私は夫がキャバクラに行くところを想像しても腹は立ちません。そこで女のひとに触ったりしてるところを想像しても、別にそこまでむかつきもしません。
でも、裸になるようなところはやっぱり嫌だし、女友だちと二人で飲みに行くとか、ちょっと異性を感じさせるようなメールのやりとりとかも嫌です。
「お互いを大切にする」
結婚生活におけるとても重要なことだと思います。相手が嫌がることをするというのは、これに反しますよね?
【エッチについて】
この本は私の大好きな「よりみちパン!セ」シリーズで、中学生以上すべてのひとにむけて書かれた本です。ティーンも読むのに、性やお金についても深く突っ込みます。
『前略、離婚しました』
も例外ではありません。
エッチに関する記述も具体的。すごいのは
綾屋さんにしか書けないことが書いてあること
です。
・私にはこういう感覚が小さいころからあって、性的な行為の中でもこれはいいけどこれはいやだというのがある
と明確に記してあります。
また、現在、綾屋さんは脳性まひの小児科医熊谷晋一郎さんをパートナーとされているんですが、彼との性的な行為がいかに官能的か、上手に書いてあります。読んでいて、素敵だなあと思います。

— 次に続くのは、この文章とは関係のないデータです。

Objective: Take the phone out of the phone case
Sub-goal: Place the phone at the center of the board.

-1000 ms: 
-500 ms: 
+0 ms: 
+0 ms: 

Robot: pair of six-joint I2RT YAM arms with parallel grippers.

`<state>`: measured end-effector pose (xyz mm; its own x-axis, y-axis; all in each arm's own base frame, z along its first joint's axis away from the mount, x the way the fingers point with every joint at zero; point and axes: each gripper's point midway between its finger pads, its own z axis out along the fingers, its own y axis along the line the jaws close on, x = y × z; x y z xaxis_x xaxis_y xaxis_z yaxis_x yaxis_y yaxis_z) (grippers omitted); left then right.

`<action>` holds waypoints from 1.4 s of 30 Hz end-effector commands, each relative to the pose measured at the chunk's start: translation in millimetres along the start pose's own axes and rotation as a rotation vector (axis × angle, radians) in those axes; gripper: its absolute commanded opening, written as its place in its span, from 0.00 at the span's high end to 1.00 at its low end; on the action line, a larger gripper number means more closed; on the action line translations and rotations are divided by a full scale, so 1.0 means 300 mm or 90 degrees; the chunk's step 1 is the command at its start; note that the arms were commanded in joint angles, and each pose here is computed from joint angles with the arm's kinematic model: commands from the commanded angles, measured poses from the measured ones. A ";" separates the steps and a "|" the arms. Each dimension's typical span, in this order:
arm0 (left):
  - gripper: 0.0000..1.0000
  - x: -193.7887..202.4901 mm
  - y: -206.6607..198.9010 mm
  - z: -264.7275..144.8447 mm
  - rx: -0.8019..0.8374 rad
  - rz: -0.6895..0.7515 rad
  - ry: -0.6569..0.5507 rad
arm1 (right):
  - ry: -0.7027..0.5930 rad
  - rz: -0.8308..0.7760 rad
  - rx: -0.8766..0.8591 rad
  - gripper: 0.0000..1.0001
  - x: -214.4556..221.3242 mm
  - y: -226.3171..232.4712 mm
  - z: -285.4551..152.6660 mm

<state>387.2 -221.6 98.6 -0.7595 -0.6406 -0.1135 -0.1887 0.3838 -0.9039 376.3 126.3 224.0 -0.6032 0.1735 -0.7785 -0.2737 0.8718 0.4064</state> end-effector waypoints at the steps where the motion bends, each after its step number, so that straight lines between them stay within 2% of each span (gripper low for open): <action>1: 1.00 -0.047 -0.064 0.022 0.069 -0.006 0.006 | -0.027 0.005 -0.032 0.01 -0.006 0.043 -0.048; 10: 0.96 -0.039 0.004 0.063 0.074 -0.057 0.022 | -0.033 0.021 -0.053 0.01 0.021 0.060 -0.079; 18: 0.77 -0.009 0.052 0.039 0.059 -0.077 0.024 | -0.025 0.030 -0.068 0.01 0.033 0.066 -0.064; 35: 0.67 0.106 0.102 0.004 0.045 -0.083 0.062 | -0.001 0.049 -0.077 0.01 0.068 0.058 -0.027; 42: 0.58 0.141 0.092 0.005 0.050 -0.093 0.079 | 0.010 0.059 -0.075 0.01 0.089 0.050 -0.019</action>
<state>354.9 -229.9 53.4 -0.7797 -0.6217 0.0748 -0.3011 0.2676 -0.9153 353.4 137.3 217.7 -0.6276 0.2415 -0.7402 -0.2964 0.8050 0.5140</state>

性的なことというのは、夫婦においても難しいことですよね。
【大切にする】
大切にされたい
は同時に、
大切にする
ことももちろん要するわけですね。
私の夫は、ちょっとやきもち焼きです。学生時代は、わたしの担当の美容師さんが男性というだけで、ちょっと言葉が少なくなるような人でした。
そこで思い当たったのですが、いまの私の英会話の先生は、男性なんです。マンツーマンでカフェとかで習っています。

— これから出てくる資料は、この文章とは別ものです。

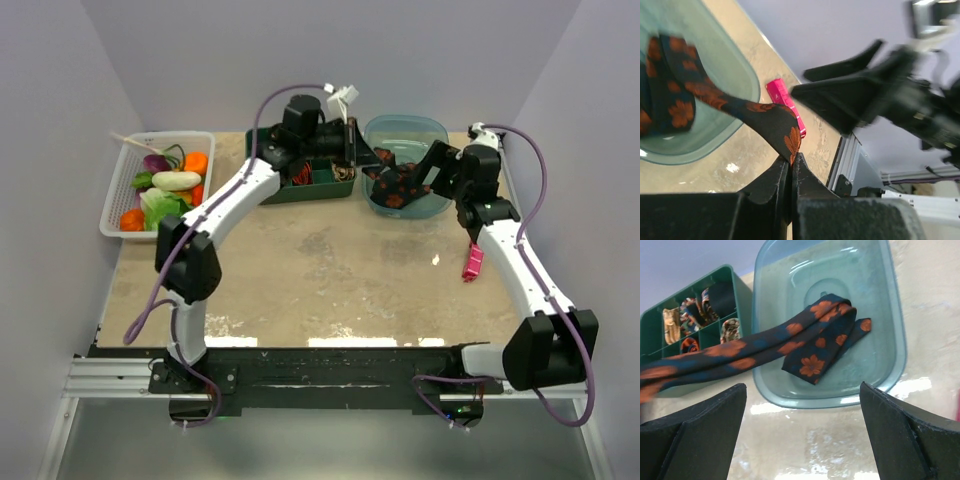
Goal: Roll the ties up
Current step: Pick up the tie from the bin, then place the tie at the center of the board.
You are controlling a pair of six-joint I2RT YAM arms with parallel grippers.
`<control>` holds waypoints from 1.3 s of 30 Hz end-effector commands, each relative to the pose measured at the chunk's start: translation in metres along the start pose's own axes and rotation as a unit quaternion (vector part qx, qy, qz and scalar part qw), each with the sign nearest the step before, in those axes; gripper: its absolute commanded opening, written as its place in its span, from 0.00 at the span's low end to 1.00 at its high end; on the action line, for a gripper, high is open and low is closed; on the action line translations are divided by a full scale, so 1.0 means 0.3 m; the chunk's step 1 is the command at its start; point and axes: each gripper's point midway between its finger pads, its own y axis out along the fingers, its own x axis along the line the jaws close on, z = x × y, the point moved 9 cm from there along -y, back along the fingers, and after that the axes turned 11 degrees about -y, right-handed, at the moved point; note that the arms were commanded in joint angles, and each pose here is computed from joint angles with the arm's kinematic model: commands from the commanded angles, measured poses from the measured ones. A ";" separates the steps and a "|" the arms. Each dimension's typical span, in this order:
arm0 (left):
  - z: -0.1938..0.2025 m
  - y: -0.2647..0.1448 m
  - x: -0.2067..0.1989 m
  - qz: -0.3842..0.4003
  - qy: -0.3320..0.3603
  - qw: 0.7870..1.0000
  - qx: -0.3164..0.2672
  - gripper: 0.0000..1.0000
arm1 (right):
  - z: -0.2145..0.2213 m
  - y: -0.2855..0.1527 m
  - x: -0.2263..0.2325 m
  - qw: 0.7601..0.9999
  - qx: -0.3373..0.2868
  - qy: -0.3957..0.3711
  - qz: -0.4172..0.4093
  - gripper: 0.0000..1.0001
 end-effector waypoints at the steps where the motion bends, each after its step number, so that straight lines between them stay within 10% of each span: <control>1: -0.121 -0.243 -0.303 0.038 0.134 0.988 -0.066 0.00 | -0.028 -0.007 0.063 0.996 0.033 0.053 -0.062 0.99; 15: -0.091 -0.701 -0.634 0.037 0.267 0.949 -0.161 0.00 | 0.045 0.003 0.188 0.939 0.097 0.230 -0.236 0.99; 39: 0.021 -0.888 -0.705 0.003 0.316 0.928 -0.199 0.00 | 0.278 0.072 0.296 0.905 0.215 0.305 -0.206 0.99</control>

夫は「それくらい我慢する」と冗談めかして言いますが、平日の昼間に自分の知らないところで妻が若い英会話教師と会っているというのは、たぶんよく思っていないはずです。言いませんけど。
先生を夫に紹介したら、少しは安心したりするのかなあ? なんて考えました。
人間て、敵が見えないことが不安の原因だと思うんですよね。私もそうです。
とにかくいろんなことを考えさせられる、深い深い本でした。
煮込みうどんがおいしい季節になりました。